Tumgik
#and its so funny bc I can watch ship vids of this season and understand the vision
lanaluthorlang · 7 months
Text
Now, I don’t necessarily think that Lexana are that out of character in season six. On the surface at least. With everything the two of them had been through, together and separately, you wouldn’t have to suspend your belief to accept that cracks would begin to show. Those trials could have strengthened their bond, or,they could have brought to the surface any anxieties that might have been lurking in their minds. 
For Lana, this is a new relationship. There’s bound to be doubts or fear that she’s rushing into things. Especially when you take into account everything that happened with Zod possessing Lex. She had to make a choice on the spot to follow him into the unknown. And she did. And once the dust settled she had time to sit and think about what she just got herself into. All her past relationships have either been built on lies, or staying with someone she had fallen out of love with for the sake of the other person’s feelings. 
Nothing new would have ever been easy for someone who’s used to being put on a pedestal until it’s time to discard her and move on. Clana might have had many ups and downs but at the same time, Clark represents a safe place for her to run to when her current situation starts to feel too real or she starts to have second thoughts. Lex might have been her confidant, but Clark had always been her constant, no matter how fragile that base might be.
And there is a version of Lex where his paranoia leads him to do all these awful things. Here is a man that has had every bad thing said about him proven to be true in the eyes of the people he cared for most, and as a result been rejected and abandoned. Who’d been lied to and deceived countless times over. There is a world were his fear of losing Lana, the one person he has left, leads him to going to extremes to keep her in his life. And with this being a sci-fi show, a fake pregnancy or a little cloning wouldn’t be out of the question. I think that’s what this season was going for, but the writing was so cold and detached that we couldn't connect with Lex’s reasoning. 
Also, obviously manipulating situations to keep your partner is wrong in any circumstance, but the point is that they could have given Lex a very human motivation and they didn’t. They wrote a mentally ill character and never followed through in a way that mattered. 
The biggest change in their dynamic this season is the absence of their communication. Y’know, the very foundation their relationship was built upon. I could buy Lex lying to Lana about his secret projects. I could buy Lana hiding her resurfacing feelings for Clark from Lex. I could even buy the clones and the fake pregnancy. But Lana wouldn’t have been afraid to push Lex until he told her the truth. She wouldn’t have been afraid to vent to him about her fears, her feelings, or her insecurities. Lex has had a habit from day one from hiding the truth until it blows up in his face (secret Clark room anyone?) but he wouldn’t have so coldly brushed aside those massive breaches of trust. 

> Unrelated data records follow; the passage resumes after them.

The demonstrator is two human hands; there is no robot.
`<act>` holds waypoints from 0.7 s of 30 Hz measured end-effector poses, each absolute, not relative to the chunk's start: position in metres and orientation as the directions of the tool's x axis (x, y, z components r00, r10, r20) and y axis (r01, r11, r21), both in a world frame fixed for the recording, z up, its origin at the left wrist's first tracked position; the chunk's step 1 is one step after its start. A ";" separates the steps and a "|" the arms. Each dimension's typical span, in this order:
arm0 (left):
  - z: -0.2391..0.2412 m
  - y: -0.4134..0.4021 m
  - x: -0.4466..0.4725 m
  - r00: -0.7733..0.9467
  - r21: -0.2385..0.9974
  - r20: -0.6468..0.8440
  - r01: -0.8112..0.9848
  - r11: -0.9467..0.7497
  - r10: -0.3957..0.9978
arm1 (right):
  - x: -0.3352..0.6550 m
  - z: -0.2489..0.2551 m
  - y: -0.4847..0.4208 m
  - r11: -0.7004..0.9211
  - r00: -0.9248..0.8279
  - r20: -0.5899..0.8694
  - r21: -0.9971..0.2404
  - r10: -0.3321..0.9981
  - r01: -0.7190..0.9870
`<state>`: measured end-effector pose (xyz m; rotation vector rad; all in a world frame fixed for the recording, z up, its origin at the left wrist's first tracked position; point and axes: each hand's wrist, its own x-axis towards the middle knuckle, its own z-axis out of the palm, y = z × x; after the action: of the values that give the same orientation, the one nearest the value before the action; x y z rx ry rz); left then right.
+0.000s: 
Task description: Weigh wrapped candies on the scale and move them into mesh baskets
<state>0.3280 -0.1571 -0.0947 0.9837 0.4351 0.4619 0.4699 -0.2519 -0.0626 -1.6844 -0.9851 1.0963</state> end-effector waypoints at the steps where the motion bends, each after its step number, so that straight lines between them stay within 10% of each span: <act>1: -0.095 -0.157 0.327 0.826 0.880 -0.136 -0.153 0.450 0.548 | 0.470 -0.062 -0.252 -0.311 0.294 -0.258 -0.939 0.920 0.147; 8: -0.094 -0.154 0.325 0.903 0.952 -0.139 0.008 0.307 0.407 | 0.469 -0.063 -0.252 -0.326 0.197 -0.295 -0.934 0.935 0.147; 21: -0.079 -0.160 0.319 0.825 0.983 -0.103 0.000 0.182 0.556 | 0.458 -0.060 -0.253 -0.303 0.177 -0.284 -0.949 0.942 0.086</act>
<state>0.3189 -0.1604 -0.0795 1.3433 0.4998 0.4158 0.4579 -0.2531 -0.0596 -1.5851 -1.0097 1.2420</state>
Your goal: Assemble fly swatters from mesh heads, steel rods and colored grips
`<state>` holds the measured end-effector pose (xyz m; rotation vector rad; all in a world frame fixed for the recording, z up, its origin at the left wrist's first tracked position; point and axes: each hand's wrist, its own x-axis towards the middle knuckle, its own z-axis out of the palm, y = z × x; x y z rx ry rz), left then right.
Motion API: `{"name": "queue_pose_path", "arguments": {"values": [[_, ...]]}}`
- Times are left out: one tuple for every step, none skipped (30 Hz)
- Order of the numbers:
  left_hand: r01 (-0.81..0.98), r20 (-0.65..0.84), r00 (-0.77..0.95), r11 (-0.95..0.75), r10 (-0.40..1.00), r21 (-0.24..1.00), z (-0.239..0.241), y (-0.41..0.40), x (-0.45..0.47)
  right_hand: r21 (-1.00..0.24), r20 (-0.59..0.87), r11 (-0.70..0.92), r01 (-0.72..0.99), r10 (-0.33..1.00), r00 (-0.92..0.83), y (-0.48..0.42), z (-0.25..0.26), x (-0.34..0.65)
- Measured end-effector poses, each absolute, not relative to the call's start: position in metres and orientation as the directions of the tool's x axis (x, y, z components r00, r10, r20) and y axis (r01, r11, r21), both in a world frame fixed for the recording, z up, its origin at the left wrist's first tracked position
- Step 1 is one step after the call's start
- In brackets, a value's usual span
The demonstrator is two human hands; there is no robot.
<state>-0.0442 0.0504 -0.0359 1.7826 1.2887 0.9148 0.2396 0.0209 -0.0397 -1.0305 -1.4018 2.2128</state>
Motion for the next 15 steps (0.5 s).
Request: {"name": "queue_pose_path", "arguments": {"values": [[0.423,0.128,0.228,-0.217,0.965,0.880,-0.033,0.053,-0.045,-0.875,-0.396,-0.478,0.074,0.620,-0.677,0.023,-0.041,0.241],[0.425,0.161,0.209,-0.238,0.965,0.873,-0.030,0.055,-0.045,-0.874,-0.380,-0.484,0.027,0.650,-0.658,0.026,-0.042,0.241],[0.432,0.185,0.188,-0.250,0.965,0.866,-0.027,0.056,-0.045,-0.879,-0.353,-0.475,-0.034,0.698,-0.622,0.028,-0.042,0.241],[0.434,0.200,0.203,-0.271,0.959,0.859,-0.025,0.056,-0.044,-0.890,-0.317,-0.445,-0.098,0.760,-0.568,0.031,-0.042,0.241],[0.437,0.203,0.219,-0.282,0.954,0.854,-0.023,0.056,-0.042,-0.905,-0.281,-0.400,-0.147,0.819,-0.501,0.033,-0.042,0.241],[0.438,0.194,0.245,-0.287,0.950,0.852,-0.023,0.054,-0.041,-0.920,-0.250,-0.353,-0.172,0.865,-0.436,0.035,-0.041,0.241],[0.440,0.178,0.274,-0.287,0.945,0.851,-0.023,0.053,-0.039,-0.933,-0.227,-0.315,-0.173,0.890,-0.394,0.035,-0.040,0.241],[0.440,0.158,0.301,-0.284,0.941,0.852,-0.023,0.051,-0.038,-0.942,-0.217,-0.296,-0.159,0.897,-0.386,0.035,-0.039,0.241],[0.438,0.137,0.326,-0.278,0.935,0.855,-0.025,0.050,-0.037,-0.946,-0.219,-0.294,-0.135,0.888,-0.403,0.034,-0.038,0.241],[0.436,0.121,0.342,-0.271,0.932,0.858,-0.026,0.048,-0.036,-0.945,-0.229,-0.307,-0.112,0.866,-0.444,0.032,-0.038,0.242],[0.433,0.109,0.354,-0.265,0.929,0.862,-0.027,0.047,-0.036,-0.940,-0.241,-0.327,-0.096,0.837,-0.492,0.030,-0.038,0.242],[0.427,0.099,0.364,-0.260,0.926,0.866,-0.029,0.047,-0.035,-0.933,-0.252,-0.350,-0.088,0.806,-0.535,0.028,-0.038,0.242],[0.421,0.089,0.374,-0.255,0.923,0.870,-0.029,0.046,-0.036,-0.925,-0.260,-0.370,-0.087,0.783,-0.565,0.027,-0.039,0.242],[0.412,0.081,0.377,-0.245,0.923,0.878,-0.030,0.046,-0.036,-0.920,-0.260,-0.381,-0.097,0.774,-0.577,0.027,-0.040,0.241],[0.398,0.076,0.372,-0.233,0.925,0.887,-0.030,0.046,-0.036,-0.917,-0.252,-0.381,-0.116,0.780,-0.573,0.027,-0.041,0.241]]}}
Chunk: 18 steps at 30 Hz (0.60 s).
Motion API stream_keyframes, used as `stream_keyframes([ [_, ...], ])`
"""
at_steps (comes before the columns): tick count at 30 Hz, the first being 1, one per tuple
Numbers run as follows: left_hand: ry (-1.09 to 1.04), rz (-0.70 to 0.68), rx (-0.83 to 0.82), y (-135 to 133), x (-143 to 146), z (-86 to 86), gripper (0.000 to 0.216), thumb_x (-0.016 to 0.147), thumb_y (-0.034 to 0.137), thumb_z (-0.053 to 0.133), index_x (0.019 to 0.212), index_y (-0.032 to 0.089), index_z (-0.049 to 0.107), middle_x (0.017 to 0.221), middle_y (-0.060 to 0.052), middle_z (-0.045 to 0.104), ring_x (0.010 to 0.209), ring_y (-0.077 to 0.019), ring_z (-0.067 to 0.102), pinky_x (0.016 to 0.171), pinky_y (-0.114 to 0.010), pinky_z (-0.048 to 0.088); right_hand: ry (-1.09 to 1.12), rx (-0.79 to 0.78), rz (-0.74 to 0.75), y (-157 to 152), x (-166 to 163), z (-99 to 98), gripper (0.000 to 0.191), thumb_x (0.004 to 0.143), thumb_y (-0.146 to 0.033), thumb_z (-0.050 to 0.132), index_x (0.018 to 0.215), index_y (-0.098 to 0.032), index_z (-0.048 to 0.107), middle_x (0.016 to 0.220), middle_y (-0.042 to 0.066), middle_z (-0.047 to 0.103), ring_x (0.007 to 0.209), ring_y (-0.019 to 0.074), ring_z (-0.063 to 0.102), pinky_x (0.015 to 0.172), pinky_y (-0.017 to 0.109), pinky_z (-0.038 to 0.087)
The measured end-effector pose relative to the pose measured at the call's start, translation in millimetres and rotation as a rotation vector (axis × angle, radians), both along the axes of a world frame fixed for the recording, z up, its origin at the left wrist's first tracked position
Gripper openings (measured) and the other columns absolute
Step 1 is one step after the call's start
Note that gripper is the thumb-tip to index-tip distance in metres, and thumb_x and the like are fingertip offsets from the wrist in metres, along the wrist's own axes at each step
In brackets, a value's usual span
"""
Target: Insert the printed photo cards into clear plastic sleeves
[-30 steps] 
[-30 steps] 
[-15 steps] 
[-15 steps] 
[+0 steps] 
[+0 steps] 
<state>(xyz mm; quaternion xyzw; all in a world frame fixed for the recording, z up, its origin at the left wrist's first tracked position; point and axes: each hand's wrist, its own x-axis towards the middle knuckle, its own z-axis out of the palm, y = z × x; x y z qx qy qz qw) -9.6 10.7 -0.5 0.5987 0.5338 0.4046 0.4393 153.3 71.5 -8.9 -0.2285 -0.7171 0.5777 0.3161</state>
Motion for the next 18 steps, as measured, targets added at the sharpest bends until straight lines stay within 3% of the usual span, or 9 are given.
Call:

You could make the argument that every single thing Lex did to and for Lana in the previous seasons was leading to him trapping her in this abusive marriage, but quite frankly, I don’t think the Smallville writers were smart enough to plan long term like that. I still respect that reading, but, as with a lot of things, our perception of these characters changes how we perceive their interactions with others and how we read their overall narrative. This entire breakdown is soaked in my bias, but it’s still how I see the show at the end of the day. 
Because I don’t see the Lex from the first half of the show as a scheming mastermind. You can have Lex be the big scary villain all you want, but you can’t go from one season where he’s clearly shown to have empathy and understanding to having him be a volatile gaslighter in the next with no signs leading to that point. As for Lana, I could buy this relationship being an act of rebellion on her part. After all, Clana was the dying star that this show revolved around for eight seasons. Still, it’s a disservice to her character to tie her to a ship we all know is sinking.  
Tldr: the foundations of the Lexana divide is in character for both of Lex and Lana’s traumas, but the execution of how they deal with it, and the framing of Lex as the shallow villain and Lana as the silent victim makes the entire storyline feel cheap and poorly written.